§ DESCRIPTION OF THE TASK:
Reproduce the whole listing exactly, omitting any picture it holds.

Content starts

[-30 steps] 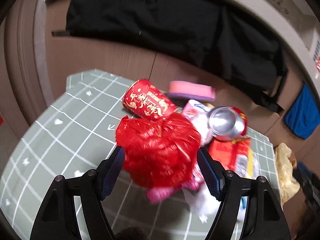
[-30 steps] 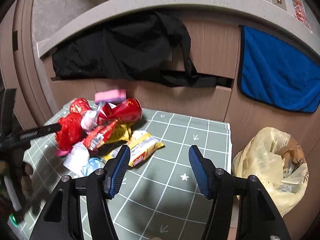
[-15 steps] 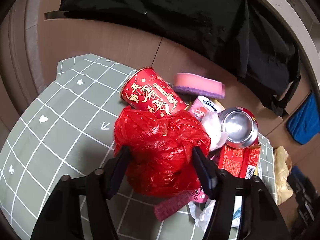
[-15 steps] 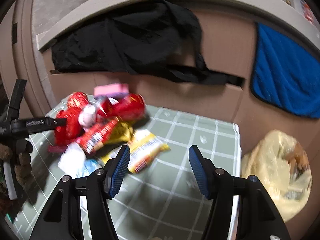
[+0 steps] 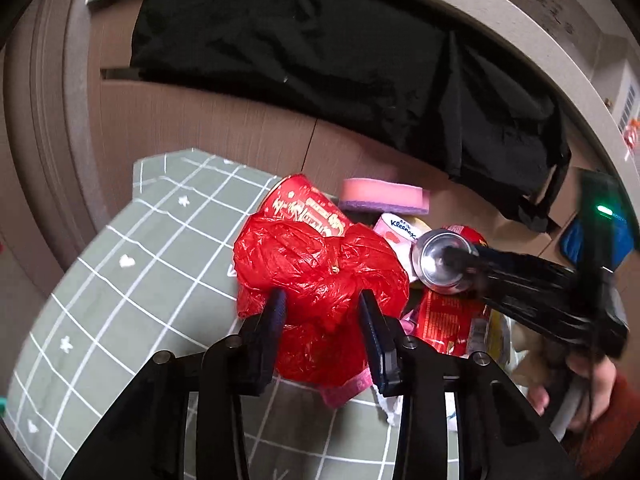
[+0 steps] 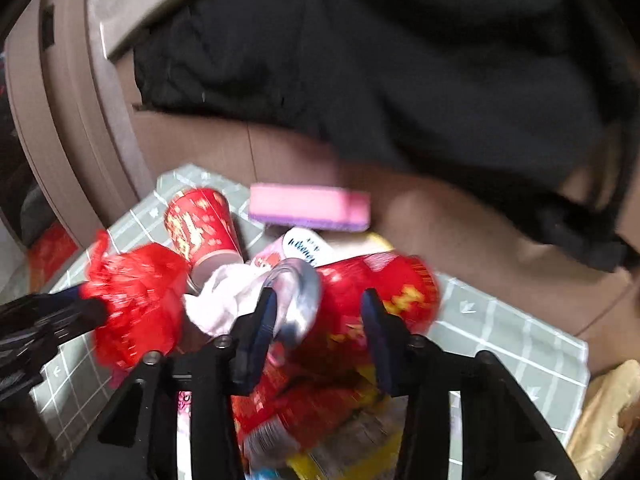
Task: Collect trash
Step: 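Grasp the red plastic bag with the left tool while the right tool grasps a red can, then lift the red bag and red can and carry both toward the yellow-lined bin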
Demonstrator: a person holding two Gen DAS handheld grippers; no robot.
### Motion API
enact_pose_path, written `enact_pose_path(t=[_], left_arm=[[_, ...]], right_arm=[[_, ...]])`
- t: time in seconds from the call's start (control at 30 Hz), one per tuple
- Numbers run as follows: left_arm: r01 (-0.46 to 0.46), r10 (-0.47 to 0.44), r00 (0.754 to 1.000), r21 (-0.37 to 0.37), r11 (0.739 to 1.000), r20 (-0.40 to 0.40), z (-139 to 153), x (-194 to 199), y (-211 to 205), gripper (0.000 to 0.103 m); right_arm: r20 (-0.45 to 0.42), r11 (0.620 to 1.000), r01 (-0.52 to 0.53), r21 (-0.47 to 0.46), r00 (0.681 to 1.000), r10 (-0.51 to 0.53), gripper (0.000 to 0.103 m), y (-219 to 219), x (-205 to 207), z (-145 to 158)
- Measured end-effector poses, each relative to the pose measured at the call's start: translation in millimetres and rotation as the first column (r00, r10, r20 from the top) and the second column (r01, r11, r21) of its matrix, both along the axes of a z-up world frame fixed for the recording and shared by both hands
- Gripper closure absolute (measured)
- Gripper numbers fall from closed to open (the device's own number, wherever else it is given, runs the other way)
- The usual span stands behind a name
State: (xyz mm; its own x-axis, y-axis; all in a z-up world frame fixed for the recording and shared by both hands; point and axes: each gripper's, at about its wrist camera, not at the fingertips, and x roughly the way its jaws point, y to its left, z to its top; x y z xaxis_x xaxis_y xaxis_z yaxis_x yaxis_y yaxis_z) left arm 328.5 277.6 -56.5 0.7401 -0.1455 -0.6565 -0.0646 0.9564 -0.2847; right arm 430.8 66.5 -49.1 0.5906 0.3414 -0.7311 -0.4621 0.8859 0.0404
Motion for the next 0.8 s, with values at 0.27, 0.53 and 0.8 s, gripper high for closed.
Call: enact_pose_path(t=[0.27,0.53,0.8], left_arm=[[0.083,-0.083,0.997,-0.064,0.995,0.004,-5.3,-2.8,2.8,0.062],[0.008,-0.017,0.998,-0.159,0.987,-0.056,-35.4,20.9,12.8,0.042],[-0.014,0.006,0.995,-0.087,0.996,-0.100,-24.4,36.4,-2.9,0.062]], right_arm=[[0.058,1.000,0.019,-0.004,0.998,-0.019,0.080,-30.4,-32.8,19.2],[0.025,0.995,0.089,0.036,0.996,-0.090,0.080,-95.2,-68.9,27.9],[-0.014,0.993,0.108,0.053,0.994,-0.107,0.080,-109.6,-80.9,13.4]])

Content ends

§ EXERCISE ANSWER:
[-30 steps] 
[-30 steps] 
[-15 steps] 
[-15 steps] 
[+0 steps] 
[+0 steps] 
Task: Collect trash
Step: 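Grasp the red plastic bag with the left tool while the right tool grasps a red can, then lift the red bag and red can and carry both toward the yellow-lined bin
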Demonstrator: a person holding two Gen DAS handheld grippers; no robot.
### Motion API
enact_pose_path, written `enact_pose_path(t=[_], left_arm=[[_, ...]], right_arm=[[_, ...]])`
- t: time in seconds from the call's start (control at 30 Hz), one per tuple
- Numbers run as follows: left_arm: r01 (-0.46 to 0.46), r10 (-0.47 to 0.44), r00 (0.754 to 1.000), r21 (-0.37 to 0.37), r11 (0.739 to 1.000), r20 (-0.40 to 0.40), z (-139 to 153), x (-194 to 199), y (-211 to 205), gripper (0.000 to 0.103 m); right_arm: r20 (-0.45 to 0.42), r11 (0.620 to 1.000), r01 (-0.52 to 0.53), r21 (-0.47 to 0.46), r00 (0.681 to 1.000), r10 (-0.51 to 0.53), gripper (0.000 to 0.103 m), y (-219 to 219), x (-205 to 207), z (-145 to 158)
- Measured end-effector poses, each relative to the pose measured at the call's start: translation in millimetres and rotation as the first column (r00, r10, r20 from the top) and the second column (r01, r11, r21) of its matrix, both along the axes of a z-up world frame fixed for the recording and shared by both hands
- Gripper closure absolute (measured)
- Gripper numbers fall from closed to open (the device's own number, wherever else it is given, runs the other way)
- The usual span stands behind a name
State: (xyz mm; its own x-axis, y-axis; all in a z-up world frame fixed for the recording and shared by both hands; point and axes: each gripper's, at about its wrist camera, not at the fingertips, and x roughly the way its jaws point, y to its left, z to its top; x y z xaxis_x xaxis_y xaxis_z yaxis_x yaxis_y yaxis_z) left arm 328.5 277.6 -56.5 0.7401 -0.1455 -0.6565 -0.0646 0.9564 -0.2847; right arm 430.8 66.5 -49.1 0.5906 0.3414 -0.7311 -0.4621 0.8859 0.0404
Motion for the next 0.8 s, with values at 0.27, 0.53 and 0.8 s, gripper high for closed.
Call: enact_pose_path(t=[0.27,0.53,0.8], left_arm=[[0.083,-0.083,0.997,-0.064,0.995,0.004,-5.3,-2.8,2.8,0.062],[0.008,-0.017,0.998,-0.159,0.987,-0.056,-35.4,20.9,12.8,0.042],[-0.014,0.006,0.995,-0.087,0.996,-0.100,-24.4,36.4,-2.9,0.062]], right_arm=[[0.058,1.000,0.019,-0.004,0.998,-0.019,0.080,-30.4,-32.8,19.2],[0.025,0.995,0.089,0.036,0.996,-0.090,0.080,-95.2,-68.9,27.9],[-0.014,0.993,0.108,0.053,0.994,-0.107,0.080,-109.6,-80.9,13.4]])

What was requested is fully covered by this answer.